* _To do_
Using the data below, find how many lines include the word "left" and report that figure alone.

* _Source material_
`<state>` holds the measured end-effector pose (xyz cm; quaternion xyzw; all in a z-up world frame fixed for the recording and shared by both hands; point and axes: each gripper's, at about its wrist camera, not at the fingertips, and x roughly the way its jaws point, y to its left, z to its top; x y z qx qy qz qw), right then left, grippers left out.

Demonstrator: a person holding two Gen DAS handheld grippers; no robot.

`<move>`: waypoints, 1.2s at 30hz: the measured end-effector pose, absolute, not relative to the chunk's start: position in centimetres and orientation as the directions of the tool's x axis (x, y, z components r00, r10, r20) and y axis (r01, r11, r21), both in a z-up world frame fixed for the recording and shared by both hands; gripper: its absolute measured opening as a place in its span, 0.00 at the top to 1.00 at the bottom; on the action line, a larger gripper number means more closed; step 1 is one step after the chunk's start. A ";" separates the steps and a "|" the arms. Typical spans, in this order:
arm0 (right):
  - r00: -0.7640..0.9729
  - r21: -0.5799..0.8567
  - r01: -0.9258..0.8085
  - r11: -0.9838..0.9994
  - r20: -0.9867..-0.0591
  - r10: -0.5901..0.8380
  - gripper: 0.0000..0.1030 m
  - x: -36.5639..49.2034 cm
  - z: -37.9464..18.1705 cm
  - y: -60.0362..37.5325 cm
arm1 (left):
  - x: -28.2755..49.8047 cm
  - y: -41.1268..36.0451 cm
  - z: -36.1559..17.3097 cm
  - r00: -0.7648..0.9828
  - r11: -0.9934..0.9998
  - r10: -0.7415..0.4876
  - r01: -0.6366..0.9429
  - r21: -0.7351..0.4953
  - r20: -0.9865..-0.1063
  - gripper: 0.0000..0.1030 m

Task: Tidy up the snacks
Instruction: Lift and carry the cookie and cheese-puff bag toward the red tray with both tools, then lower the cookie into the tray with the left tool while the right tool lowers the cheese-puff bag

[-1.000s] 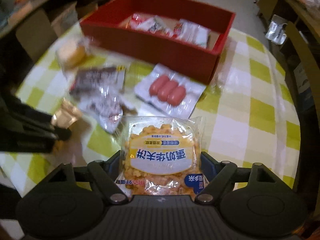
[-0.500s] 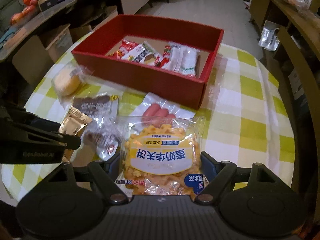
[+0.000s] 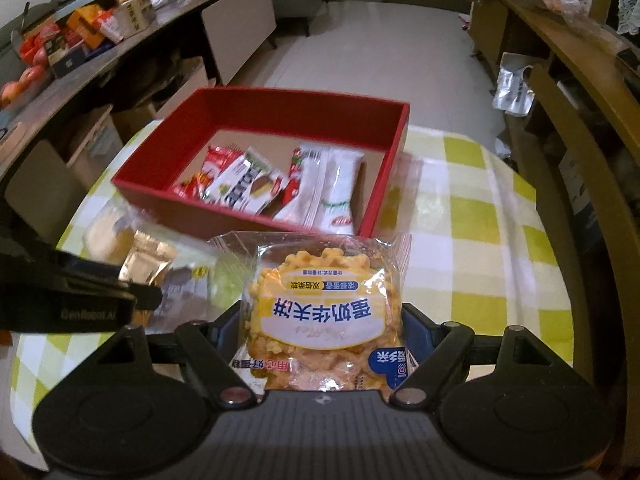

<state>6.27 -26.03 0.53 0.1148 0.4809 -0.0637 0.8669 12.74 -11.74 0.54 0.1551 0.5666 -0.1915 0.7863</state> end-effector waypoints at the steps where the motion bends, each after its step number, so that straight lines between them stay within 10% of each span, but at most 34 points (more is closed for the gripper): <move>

* _Result_
3